Up to and including the line with "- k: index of", restate the material below word for word, beginning with its first line.

● ● ● ● ●

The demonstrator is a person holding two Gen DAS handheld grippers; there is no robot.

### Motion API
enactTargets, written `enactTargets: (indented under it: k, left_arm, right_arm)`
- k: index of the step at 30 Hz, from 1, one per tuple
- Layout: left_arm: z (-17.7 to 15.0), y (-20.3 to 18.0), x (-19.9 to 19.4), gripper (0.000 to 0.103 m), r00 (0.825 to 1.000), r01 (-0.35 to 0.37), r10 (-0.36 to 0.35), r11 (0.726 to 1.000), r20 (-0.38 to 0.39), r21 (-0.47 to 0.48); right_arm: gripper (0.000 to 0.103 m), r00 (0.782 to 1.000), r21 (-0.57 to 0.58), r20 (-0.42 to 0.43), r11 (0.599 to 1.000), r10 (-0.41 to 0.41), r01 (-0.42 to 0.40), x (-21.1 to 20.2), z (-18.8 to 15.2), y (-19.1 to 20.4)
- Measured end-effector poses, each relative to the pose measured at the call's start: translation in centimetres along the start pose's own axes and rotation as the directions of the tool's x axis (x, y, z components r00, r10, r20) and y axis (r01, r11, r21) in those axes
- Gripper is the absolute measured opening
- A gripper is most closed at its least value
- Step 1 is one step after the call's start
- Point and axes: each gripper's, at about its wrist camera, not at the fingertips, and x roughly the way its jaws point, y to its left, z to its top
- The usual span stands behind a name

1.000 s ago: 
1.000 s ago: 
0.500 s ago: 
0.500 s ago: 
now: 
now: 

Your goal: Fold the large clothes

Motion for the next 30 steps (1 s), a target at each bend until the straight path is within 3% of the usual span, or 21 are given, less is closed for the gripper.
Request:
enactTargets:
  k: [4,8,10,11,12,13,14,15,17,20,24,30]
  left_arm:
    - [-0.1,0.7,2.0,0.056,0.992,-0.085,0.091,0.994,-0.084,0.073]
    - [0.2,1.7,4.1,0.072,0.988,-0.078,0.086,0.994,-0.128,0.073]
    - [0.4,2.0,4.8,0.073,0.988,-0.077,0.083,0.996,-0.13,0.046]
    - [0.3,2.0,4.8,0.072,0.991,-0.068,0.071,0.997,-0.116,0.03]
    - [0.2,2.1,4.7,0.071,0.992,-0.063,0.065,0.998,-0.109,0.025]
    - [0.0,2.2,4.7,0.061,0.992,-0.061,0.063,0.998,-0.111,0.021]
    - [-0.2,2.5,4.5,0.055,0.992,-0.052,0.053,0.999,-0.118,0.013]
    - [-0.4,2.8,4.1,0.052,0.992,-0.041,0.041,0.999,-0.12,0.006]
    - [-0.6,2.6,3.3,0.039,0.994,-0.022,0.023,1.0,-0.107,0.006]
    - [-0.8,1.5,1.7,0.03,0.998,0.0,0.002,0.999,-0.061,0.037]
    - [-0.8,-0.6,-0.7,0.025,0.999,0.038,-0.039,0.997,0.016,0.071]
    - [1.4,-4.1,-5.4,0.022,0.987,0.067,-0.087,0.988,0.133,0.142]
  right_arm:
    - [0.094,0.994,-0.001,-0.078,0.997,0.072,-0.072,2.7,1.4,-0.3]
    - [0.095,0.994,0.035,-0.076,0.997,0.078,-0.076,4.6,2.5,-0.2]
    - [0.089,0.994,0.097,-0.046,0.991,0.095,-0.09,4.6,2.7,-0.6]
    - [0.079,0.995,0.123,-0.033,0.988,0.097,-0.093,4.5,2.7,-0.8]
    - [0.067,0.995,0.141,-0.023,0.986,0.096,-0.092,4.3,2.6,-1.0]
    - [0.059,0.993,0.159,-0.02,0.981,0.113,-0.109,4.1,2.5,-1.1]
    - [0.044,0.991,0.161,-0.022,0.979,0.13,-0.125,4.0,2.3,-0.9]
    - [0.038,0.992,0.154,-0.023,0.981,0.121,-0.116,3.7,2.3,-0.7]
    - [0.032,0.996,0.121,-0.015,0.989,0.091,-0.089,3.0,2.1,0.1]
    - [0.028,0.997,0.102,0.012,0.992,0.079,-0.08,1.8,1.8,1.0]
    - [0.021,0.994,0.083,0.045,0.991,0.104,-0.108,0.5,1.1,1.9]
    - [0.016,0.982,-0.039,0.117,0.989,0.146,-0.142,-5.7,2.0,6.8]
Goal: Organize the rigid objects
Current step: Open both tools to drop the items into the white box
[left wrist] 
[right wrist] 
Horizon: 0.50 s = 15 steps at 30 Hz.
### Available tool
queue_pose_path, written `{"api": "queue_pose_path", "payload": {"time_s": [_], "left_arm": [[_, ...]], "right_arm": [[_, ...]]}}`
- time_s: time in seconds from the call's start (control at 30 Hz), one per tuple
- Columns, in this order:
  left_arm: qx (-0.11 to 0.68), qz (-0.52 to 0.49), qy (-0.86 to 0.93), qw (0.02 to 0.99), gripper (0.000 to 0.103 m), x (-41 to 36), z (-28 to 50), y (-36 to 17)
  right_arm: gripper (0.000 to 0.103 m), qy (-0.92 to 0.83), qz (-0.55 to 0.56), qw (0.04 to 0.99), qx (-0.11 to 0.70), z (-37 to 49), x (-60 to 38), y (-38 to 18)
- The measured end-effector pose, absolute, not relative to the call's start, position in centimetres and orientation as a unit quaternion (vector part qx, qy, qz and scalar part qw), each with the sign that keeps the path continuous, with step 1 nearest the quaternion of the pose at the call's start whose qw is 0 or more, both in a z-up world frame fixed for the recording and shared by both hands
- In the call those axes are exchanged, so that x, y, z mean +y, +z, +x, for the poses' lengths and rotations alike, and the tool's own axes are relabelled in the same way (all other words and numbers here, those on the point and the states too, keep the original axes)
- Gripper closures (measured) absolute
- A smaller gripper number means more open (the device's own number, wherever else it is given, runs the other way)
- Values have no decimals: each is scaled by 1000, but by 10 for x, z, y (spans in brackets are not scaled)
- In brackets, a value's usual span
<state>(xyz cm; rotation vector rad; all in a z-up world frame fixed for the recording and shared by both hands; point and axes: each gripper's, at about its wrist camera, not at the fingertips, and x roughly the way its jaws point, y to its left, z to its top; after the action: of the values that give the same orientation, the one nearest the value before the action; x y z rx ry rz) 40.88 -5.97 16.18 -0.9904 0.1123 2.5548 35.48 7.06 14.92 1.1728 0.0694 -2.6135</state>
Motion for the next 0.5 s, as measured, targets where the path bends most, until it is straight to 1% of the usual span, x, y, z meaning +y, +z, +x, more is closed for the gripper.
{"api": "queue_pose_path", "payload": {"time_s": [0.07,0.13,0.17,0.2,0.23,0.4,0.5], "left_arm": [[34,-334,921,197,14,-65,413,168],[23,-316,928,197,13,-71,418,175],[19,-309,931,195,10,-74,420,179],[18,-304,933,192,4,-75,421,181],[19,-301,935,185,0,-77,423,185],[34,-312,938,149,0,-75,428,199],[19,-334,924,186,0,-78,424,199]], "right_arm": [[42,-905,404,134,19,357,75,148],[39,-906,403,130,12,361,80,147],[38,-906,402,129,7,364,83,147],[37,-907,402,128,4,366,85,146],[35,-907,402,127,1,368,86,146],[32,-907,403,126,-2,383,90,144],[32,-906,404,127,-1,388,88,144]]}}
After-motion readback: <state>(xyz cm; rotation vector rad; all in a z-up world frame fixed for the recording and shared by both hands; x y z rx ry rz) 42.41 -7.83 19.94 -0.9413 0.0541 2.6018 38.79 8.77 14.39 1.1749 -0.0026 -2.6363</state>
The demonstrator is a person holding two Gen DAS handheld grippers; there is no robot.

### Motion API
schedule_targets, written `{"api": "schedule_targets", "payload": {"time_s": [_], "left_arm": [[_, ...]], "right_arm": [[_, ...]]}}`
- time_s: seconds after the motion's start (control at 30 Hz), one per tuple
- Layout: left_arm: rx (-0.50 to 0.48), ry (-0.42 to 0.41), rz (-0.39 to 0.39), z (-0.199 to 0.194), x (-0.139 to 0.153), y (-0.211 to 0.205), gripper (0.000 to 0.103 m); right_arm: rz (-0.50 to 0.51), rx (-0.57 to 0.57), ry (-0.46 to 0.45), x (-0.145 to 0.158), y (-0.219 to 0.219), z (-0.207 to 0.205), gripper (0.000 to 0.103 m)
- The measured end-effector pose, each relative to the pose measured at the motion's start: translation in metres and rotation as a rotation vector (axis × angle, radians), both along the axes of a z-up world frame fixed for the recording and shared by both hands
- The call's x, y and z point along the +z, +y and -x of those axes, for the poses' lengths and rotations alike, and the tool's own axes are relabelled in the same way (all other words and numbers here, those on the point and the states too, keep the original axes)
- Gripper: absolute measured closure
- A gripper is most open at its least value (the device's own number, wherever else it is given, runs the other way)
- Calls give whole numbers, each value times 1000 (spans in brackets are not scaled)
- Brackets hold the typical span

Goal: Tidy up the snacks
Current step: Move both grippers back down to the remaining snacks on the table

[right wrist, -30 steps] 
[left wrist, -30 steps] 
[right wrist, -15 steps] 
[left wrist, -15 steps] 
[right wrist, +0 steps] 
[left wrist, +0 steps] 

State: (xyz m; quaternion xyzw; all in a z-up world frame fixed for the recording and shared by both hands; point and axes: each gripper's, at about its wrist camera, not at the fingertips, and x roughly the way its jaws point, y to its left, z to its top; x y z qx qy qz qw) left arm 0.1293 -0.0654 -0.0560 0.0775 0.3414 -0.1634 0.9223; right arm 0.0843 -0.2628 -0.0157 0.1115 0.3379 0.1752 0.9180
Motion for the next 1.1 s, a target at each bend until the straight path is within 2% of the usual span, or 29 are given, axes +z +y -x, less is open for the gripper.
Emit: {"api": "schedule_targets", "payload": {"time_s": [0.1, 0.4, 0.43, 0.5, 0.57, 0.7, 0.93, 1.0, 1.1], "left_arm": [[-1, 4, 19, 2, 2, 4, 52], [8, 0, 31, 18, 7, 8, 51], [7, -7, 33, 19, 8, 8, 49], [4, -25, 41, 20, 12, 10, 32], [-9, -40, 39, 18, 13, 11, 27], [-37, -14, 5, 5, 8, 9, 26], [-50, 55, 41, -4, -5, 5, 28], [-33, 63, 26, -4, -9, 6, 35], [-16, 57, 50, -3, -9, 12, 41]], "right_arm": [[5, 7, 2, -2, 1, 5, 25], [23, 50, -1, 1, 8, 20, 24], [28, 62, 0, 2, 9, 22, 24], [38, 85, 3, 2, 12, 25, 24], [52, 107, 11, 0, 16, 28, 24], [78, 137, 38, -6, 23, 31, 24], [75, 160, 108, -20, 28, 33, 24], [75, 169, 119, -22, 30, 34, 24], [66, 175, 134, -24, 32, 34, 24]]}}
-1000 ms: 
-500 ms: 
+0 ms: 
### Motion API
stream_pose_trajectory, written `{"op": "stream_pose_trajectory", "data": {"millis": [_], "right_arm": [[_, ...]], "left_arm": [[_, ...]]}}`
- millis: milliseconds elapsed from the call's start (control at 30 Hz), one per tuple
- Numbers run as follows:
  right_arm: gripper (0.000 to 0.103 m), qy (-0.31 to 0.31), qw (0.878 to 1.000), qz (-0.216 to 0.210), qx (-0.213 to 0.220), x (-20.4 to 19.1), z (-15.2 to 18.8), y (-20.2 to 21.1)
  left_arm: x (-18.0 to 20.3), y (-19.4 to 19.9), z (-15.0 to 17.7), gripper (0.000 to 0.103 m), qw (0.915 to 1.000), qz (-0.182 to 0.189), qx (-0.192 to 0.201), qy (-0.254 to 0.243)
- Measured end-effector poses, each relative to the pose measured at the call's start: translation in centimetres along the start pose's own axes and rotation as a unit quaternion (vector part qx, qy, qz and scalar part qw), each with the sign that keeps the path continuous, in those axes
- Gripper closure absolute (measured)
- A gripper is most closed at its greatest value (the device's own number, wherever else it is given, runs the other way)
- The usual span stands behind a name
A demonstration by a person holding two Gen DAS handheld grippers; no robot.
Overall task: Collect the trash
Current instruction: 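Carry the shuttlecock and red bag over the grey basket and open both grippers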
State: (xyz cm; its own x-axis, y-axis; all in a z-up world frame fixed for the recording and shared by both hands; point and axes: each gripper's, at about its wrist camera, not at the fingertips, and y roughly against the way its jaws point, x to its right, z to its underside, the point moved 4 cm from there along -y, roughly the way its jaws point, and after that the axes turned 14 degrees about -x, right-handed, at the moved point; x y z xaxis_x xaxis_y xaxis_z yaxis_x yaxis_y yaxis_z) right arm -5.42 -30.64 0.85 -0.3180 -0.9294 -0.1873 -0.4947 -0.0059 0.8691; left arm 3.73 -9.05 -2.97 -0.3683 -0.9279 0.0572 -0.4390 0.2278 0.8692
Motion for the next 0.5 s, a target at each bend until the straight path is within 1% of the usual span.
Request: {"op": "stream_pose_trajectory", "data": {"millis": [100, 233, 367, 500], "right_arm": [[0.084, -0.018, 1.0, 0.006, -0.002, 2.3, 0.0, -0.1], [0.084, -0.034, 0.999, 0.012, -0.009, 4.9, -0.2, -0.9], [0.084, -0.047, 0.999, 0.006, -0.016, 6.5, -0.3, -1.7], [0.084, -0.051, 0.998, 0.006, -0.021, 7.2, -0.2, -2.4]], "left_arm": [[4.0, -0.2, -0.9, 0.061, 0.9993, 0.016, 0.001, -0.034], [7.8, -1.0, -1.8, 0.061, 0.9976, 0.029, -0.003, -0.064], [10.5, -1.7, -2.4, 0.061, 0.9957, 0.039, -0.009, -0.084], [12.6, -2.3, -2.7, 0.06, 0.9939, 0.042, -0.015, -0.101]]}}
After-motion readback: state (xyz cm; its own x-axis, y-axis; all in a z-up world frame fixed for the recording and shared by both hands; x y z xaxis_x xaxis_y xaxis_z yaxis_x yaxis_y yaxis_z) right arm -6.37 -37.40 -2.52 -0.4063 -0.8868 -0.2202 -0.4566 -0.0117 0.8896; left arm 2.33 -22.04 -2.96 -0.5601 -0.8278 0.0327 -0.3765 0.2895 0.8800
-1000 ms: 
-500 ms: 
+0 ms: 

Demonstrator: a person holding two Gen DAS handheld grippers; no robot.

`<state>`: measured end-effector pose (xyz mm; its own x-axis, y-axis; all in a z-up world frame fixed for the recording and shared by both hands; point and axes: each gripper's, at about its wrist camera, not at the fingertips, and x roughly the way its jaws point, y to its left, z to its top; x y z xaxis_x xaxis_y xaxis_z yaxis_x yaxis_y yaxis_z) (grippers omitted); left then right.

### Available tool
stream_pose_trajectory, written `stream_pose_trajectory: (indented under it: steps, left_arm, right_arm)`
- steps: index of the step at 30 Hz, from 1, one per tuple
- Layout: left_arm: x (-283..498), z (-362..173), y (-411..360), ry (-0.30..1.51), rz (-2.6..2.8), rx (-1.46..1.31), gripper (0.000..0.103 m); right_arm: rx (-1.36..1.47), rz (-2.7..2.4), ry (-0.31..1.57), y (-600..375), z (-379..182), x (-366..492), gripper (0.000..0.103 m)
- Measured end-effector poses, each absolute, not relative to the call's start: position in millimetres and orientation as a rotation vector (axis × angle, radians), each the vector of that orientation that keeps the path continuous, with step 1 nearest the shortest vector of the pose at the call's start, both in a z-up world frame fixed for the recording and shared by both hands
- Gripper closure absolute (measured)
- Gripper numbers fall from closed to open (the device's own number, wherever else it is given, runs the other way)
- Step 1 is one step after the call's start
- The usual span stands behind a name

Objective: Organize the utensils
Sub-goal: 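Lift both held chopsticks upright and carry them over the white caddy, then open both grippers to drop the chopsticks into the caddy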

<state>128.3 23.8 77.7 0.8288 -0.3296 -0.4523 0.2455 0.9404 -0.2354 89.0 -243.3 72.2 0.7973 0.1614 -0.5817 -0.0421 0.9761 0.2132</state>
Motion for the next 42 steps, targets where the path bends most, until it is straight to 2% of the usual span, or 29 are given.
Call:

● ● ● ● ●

**Task solution**
The demonstrator is a person holding two Gen DAS handheld grippers; there is no robot.

### Motion API
enactTargets, written `enactTargets: (indented under it: k, left_arm, right_arm)`
- k: index of the step at 30 Hz, from 1, one per tuple

For this exercise, nothing further remains to be done.